Don Green, chief financial officer, has determined that for the first five-year period the sections are in effect there will be no fiscal implications for state or local government as a result of enforcing or administering the sections.

Mr. Green also has determined that for each year of the first five years the sections are in effect the public benefit anticipated as a result of enforcing the sections will be that the rules will provide guidance to contracted providers regarding the completion of required costs reports. There will be no effect on large, small, or micro businesses, because the amendments define approval processes and cost reporting procedures, clarify allowable and unallowable costs, remove obsolete references, replace an obsolete reference, and correct a typographical error. No changes in practice are required of any business. There is no anticipated economic cost to persons who are required to comply with the proposed sections.

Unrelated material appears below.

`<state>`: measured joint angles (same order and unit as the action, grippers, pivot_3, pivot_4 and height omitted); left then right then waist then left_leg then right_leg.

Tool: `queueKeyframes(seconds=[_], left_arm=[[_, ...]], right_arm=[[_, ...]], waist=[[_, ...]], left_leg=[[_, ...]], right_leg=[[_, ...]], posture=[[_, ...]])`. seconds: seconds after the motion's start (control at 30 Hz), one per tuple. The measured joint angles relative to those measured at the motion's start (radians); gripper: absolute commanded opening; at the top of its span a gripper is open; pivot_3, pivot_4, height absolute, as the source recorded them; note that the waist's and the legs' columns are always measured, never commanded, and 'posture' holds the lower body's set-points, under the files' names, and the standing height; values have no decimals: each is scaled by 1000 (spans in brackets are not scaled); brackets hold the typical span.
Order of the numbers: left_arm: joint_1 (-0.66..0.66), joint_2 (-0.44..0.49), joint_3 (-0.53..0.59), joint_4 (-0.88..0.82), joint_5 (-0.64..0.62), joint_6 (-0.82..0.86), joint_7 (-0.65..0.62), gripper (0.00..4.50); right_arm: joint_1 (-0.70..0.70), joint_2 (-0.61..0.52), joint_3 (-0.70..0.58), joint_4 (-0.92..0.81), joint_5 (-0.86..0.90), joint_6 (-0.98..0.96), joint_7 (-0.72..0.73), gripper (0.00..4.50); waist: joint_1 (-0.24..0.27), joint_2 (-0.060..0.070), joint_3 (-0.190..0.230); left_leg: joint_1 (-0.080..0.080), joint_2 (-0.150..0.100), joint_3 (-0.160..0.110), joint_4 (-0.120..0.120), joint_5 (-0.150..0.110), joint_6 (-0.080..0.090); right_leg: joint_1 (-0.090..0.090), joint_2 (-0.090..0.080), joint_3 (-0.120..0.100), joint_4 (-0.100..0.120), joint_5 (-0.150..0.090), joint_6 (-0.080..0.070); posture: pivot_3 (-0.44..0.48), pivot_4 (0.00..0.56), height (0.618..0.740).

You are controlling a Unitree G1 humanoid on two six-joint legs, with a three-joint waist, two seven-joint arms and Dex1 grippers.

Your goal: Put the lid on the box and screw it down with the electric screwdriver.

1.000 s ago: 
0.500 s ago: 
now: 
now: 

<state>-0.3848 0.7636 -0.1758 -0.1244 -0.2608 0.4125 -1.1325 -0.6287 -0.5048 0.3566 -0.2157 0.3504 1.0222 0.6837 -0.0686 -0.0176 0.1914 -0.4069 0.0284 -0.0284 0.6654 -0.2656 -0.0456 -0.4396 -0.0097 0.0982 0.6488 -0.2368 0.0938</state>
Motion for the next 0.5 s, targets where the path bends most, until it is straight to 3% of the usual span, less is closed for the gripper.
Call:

Under §2007.003(b) of the Texas Government Code, the department has determined that Chapter 2007 of the Government Code does not apply to these rules. Accordingly, the department is not required to complete a takings impact assessment regarding these rules.

Questions about the content of this proposal may be directed to Carolyn Pratt at (512) 438-4057 in DHS's Rate Analysis Division. Written comments on the proposal may be submitted to Supervisor, Rules and Handbooks Unit-148, Texas Department of Human Services E-205, P.O. Box 149030, Austin, Texas 78714-9030, within 30 days of publication in the Texas Register .

The amendments are proposed under the Government Code, §531.033, which authorizes the commissioner of the Health and Human Services Commission to adopt rules necessary to carry out the commission's duties, and §531.021(b), which establishes the commission as the agency responsible for adopting reasonable rules governing the determination of fees, charges, and rates for medical assistance payments under Chapter 32, Human Resources Code.

The amendments implement the Government Code, §531.033 and §531.021(b).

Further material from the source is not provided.